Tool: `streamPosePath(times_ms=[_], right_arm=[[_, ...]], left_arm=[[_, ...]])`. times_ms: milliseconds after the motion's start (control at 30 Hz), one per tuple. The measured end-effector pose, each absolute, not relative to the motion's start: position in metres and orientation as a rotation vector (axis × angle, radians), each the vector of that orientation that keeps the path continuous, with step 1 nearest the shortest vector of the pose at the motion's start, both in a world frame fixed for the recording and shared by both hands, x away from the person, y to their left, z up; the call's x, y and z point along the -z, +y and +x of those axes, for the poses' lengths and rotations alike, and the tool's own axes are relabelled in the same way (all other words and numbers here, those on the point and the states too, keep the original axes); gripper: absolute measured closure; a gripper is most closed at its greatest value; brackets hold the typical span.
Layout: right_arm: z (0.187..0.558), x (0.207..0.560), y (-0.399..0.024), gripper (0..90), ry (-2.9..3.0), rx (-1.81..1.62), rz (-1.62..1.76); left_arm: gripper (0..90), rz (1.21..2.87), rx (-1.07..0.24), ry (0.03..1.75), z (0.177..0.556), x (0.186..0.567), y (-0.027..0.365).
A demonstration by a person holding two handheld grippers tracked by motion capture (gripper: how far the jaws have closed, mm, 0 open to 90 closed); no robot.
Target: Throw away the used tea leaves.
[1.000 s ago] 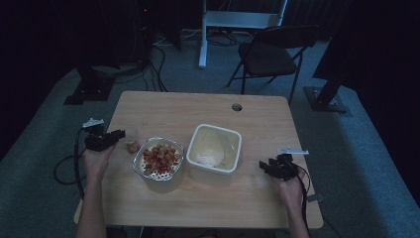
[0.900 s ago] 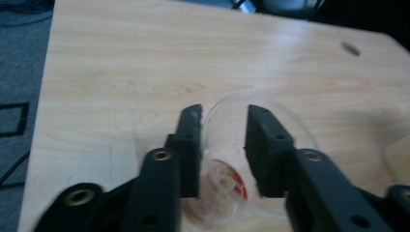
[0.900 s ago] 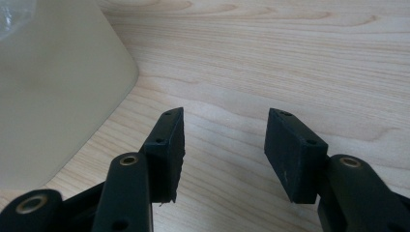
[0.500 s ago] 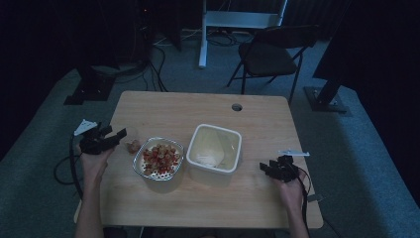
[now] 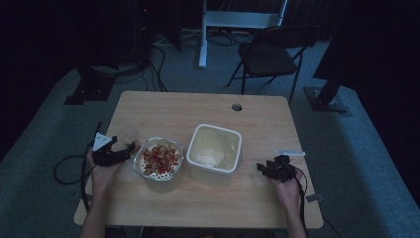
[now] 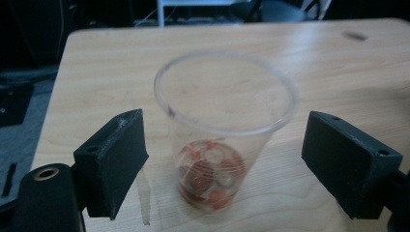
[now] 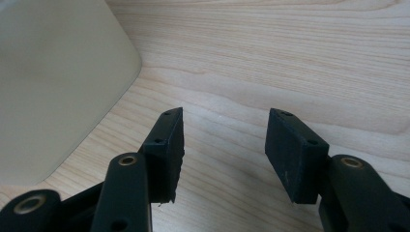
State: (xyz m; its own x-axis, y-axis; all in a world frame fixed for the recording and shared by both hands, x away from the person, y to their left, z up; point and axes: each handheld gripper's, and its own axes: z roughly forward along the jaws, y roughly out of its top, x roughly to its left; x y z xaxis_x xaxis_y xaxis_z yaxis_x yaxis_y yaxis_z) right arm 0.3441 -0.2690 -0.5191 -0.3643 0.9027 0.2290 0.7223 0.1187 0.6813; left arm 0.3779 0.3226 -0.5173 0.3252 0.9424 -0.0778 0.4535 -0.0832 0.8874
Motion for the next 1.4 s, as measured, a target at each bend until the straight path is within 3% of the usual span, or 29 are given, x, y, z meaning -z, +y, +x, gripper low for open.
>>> streamPosePath(times_ms=[567, 800, 1233, 1400], right_arm=[[0.343, 0.522, -0.271, 48.1, 2.153, -1.080, 1.617], [0.341, 0.524, -0.273, 48.1, 2.150, -1.079, 1.624], [0.340, 0.531, -0.271, 48.1, 2.163, -1.053, 1.619], [0.340, 0.530, -0.271, 48.1, 2.157, -1.052, 1.619]], left_arm=[[21.1, 1.636, -0.731, 1.304, 0.412, 0.524, 0.314], [30.4, 1.636, -0.798, 1.274, 0.407, 0.514, 0.310], [30.9, 1.578, -0.861, 1.137, 0.380, 0.459, 0.314], [30.8, 1.566, -0.797, 1.081, 0.371, 0.447, 0.314]])
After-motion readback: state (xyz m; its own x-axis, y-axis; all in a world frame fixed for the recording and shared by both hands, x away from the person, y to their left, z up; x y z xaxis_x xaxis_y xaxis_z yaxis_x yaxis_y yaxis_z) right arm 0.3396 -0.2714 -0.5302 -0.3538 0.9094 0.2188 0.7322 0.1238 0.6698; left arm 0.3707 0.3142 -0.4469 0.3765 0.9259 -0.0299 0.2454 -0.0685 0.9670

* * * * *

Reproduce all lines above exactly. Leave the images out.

Tool: `streamPosePath(times_ms=[_], right_arm=[[_, ...]], left_arm=[[_, ...]])`. times_ms: milliseconds after the motion's start (control at 30 Hz), one per tuple. The measured end-effector pose, each absolute, not relative to the motion's start: position in metres and orientation as a rotation vector (axis × angle, radians), each the vector of that orientation that keeps the path continuous, with step 1 nearest the shortest vector of the pose at the motion's start, both in a world frame fixed for the recording and shared by both hands, x away from the person, y to their left, z up; the call's x, y and z point along the -z, +y and +x of those axes, for the poses' lengths and rotations alike, and the tool's own axes are relabelled in the same way (all other words and numbers here, those on the point and the states too, keep the original axes); gripper: absolute measured closure; a gripper is most closed at its greatest value; brackets hold the typical span.
Layout: right_arm: z (0.187..0.558), x (0.207..0.560), y (-0.399..0.024), gripper (0..90), ry (-2.9..3.0), rx (-1.81..1.62), rz (-1.62..1.76); left_arm: gripper (0..90), rz (1.21..2.87), rx (-1.07..0.24), ry (0.03..1.75), z (0.177..0.556), x (0.186..0.567), y (-0.027..0.365).
A demonstration by a person holding two handheld grippers tracked by motion capture (gripper: how far the jaws have closed, mm, 0 open to 90 closed); no robot.
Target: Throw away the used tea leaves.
[1.000 s ago] 
[0.900 s ago] 
[0.900 s ago] 
[0.500 s ago] 
[now] 
[now] 
[now] 
State: (xyz m; its own x-axis, y-axis; all in a world frame fixed for the recording and shared by both hands, x away from the person, y to their left, z up; point and axes: each handheld gripper's, and its own axes: z roughly forward along the jaws, y roughly out of its top, x roughly to its left; x y z xaxis_x xaxis_y xaxis_z yaxis_x yaxis_y yaxis_z) right arm 0.3441 -0.2690 -0.5191 -0.3643 0.9027 0.2290 0.7223 0.1187 0.6813; left arm 0.3779 0.3226 -0.5173 0.3252 0.9424 -0.0778 0.4535 -0.0832 0.8874
Motion for the next 1.4 s, as measured, a target at each bend until the straight path is within 3% of the usual span, or 29 are given, x, y, z meaning -z, +y, +x, gripper low for open.
>>> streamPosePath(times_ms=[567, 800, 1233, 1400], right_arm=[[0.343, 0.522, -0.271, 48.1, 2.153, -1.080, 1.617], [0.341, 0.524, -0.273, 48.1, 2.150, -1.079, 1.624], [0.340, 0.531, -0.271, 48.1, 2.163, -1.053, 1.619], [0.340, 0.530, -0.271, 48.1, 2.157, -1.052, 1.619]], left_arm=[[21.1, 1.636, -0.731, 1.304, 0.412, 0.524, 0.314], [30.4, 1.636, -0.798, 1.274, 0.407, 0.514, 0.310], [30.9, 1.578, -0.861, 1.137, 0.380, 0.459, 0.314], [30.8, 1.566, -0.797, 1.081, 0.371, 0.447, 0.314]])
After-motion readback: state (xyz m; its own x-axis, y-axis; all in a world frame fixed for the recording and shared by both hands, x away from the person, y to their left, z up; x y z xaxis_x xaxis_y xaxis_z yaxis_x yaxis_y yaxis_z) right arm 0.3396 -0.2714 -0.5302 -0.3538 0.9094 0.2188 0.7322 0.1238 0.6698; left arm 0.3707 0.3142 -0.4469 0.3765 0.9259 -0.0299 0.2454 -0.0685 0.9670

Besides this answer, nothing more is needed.